Every line in the data must be transcribed exactly.

----

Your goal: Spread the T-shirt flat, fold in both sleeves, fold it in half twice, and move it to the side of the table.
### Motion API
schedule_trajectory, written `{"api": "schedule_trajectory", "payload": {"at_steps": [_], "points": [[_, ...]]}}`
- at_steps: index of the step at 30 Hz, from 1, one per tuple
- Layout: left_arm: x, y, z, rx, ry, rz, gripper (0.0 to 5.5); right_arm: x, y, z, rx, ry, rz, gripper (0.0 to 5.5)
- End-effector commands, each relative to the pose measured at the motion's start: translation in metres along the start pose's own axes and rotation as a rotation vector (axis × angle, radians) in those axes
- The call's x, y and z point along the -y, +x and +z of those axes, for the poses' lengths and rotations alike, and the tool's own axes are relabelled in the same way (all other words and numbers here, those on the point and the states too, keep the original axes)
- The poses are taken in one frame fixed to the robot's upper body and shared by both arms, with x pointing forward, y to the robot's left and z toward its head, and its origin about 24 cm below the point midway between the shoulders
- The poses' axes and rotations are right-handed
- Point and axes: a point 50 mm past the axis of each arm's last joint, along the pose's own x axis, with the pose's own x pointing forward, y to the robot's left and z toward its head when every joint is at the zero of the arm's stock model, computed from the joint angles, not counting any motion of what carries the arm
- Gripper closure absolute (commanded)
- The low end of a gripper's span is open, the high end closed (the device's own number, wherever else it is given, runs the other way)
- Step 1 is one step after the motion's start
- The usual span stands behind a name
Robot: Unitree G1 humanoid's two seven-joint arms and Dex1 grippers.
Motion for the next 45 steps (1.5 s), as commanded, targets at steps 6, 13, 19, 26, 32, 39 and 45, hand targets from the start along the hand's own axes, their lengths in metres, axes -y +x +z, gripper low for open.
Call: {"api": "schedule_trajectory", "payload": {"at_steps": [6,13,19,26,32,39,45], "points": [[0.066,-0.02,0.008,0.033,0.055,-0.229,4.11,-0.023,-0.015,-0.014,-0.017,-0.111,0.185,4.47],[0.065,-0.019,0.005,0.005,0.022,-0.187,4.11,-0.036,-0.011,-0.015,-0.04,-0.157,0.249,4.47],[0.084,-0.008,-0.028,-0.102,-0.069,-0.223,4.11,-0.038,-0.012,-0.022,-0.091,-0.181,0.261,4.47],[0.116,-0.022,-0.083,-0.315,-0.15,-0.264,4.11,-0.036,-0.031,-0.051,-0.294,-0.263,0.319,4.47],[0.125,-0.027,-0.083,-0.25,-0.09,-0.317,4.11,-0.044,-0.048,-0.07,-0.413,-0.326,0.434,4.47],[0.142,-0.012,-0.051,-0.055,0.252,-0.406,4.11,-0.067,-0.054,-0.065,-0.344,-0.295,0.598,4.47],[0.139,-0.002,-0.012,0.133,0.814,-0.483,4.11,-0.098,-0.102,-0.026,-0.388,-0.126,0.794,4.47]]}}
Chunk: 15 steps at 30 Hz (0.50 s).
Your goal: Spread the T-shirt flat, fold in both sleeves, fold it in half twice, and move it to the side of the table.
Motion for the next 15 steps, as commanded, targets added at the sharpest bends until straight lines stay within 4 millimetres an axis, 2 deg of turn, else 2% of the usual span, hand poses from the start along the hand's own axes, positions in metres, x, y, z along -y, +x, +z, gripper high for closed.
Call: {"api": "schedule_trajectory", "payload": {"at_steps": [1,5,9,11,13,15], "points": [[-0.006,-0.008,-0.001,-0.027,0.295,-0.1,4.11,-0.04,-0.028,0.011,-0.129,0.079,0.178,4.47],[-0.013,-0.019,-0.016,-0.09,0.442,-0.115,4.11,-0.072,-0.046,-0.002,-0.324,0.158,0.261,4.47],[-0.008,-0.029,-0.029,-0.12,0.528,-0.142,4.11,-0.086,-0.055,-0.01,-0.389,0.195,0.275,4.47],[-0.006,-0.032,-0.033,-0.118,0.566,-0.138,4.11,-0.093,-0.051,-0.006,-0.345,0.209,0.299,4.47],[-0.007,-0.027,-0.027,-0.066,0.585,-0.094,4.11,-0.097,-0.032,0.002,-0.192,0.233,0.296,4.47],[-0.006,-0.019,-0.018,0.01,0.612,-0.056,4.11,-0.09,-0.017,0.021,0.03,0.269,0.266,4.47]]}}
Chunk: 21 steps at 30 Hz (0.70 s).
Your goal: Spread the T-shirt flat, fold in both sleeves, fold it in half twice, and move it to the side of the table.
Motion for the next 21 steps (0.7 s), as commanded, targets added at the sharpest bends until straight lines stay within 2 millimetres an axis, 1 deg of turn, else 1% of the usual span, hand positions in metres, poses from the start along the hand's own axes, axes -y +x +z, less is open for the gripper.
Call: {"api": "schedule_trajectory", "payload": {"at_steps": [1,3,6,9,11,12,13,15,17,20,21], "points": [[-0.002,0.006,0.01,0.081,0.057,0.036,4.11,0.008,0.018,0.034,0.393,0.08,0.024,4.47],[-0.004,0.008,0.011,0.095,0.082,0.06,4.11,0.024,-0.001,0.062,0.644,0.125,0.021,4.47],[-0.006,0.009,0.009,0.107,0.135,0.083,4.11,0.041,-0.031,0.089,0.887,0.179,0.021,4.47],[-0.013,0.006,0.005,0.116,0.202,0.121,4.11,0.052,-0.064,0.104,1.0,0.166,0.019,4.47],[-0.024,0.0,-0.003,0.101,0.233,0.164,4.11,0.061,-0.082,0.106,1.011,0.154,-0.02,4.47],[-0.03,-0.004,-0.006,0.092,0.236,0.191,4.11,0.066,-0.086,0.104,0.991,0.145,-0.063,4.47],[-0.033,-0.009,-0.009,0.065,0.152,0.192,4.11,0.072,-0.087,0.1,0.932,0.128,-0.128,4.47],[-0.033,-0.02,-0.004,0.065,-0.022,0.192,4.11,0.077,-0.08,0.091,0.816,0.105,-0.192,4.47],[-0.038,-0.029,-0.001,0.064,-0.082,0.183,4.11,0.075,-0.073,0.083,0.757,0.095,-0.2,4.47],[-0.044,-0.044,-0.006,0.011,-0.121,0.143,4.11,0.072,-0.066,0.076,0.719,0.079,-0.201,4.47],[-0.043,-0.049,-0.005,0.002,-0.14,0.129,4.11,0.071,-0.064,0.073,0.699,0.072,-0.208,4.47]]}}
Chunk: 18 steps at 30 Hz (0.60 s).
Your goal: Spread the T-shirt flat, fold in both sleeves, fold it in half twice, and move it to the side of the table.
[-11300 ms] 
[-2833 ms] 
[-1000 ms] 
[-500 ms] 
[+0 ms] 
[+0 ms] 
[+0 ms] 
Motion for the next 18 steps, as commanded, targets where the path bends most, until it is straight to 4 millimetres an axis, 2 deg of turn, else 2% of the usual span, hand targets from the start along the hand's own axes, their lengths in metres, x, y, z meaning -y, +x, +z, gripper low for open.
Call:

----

**Written answer**:
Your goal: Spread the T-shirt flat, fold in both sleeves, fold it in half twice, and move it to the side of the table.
### Motion API
schedule_trajectory, written `{"api": "schedule_trajectory", "payload": {"at_steps": [_], "points": [[_, ...]]}}`
- at_steps: index of the step at 30 Hz, from 1, one per tuple
- Layout: left_arm: x, y, z, rx, ry, rz, gripper (0.0 to 5.5); right_arm: x, y, z, rx, ry, rz, gripper (0.0 to 5.5)
- End-effector commands, each relative to the pose measured at the motion's start: translation in metres along the start pose's own axes and rotation as a rotation vector (axis × angle, radians) in those axes
- The call's x, y and z point along the -y, +x and +z of those axes, for the poses' lengths and rotations alike, and the tool's own axes are relabelled in the same way (all other words and numbers here, those on the point and the states too, keep the original axes)
- The poses are taken in one frame fixed to the robot's upper body and shared by both arms, with x pointing forward, y to the robot's left and z toward its head, and its origin about 24 cm below the point midway between the shoulders
- The poses' axes and rotations are right-handed
- Point and axes: a point 50 mm past the axis of each arm's last joint, along the pose's own x axis, with the pose's own x pointing forward, y to the robot's left and z toward its head when every joint is at the zero of the arm's stock model, computed from the joint angles, not counting any motion of what carries the arm
- Gripper closure absolute (commanded)
- The low end of a gripper's span is open, the high end closed (the device's own number, wherever else it is given, runs the other way)
- Step 1 is one step after the motion's start
- The usual span stands behind a name
Robot: Unitree G1 humanoid's two seven-joint arms and Dex1 grippers.
Motion for the next 45 steps (1.5 s), as commanded, targets at steps 6, 13, 19, 26, 32, 39 and 45, hand targets from the start along the hand's own axes, their lengths in metres, axes -y +x +z, gripper low for open.
Call: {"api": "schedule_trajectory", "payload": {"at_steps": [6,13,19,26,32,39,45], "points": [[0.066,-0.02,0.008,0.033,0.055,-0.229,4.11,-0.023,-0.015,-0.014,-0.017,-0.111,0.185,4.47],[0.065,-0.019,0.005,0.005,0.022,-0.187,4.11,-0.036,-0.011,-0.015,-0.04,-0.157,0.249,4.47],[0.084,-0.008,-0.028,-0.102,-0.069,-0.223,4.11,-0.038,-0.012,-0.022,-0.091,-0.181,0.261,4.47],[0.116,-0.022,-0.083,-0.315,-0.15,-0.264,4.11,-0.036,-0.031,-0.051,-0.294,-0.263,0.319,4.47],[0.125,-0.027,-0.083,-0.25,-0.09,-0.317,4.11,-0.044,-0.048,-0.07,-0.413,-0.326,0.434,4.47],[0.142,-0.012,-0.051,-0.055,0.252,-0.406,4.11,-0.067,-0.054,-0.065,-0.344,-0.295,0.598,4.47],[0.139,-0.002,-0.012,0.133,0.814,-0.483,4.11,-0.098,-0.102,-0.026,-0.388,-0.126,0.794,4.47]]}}
Chunk: 15 steps at 30 Hz (0.50 s).
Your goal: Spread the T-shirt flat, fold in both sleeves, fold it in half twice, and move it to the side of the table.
Motion for the next 15 steps, as commanded, targets added at the sharpest bends until straight lines stay within 4 millimetres an axis, 2 deg of turn, else 2% of the usual span, hand poses from the start along the hand's own axes, positions in metres, x, y, z along -y, +x, +z, gripper high for closed.
Call: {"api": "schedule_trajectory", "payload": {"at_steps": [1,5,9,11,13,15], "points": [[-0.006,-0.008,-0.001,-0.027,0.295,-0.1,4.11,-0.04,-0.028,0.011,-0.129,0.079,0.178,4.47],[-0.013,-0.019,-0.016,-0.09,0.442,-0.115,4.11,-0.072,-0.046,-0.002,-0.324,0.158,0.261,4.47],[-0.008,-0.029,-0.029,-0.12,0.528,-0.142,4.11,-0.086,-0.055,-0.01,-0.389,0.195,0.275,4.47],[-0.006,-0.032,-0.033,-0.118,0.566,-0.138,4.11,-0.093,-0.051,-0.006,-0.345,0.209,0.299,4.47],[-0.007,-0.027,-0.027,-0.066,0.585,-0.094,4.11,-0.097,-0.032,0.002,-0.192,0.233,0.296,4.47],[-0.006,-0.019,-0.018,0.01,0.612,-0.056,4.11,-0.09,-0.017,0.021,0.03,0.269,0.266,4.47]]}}
Chunk: 21 steps at 30 Hz (0.70 s).
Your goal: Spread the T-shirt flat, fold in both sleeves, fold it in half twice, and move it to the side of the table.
Motion for the next 21 steps (0.7 s), as commanded, targets added at the sharpest bends until straight lines stay within 2 millimetres an axis, 1 deg of turn, else 1% of the usual span, hand positions in metres, poses from the start along the hand's own axes, axes -y +x +z, less is open for the gripper.
Call: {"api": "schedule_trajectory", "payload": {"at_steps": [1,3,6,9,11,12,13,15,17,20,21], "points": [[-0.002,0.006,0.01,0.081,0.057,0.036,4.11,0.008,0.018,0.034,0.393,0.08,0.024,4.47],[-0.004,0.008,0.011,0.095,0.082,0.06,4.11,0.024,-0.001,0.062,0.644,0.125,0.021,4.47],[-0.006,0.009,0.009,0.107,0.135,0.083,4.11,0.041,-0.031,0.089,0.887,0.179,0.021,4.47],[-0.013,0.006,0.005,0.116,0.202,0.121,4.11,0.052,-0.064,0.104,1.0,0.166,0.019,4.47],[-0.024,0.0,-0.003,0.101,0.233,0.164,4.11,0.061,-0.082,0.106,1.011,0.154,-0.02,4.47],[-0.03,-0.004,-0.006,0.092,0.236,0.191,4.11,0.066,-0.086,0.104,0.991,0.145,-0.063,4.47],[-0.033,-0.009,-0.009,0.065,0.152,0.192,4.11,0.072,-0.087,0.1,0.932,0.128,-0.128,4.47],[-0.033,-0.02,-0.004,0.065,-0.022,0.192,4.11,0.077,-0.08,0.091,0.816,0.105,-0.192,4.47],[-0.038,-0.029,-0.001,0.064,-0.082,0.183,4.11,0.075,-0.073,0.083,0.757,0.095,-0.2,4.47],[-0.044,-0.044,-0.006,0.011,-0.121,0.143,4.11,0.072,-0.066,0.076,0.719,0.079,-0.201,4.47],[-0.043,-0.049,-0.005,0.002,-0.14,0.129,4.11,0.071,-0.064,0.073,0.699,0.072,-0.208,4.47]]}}
Chunk: 18 steps at 30 Hz (0.60 s).
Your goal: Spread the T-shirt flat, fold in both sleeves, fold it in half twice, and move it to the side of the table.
[-11300 ms] 
[-2833 ms] 
[-1000 ms] 
[-500 ms] 
[+0 ms] 
[+0 ms] 
[+0 ms] 
Motion for the next 18 steps, as commanded, targets where the path bends most, until it is straight to 4 millimetres an axis, 2 deg of turn, else 2% of the usual span, hand targets from the start along the hand's own axes, their lengths in metres, x, y, z meaning -y, +x, +z, gripper low for open.
Call:

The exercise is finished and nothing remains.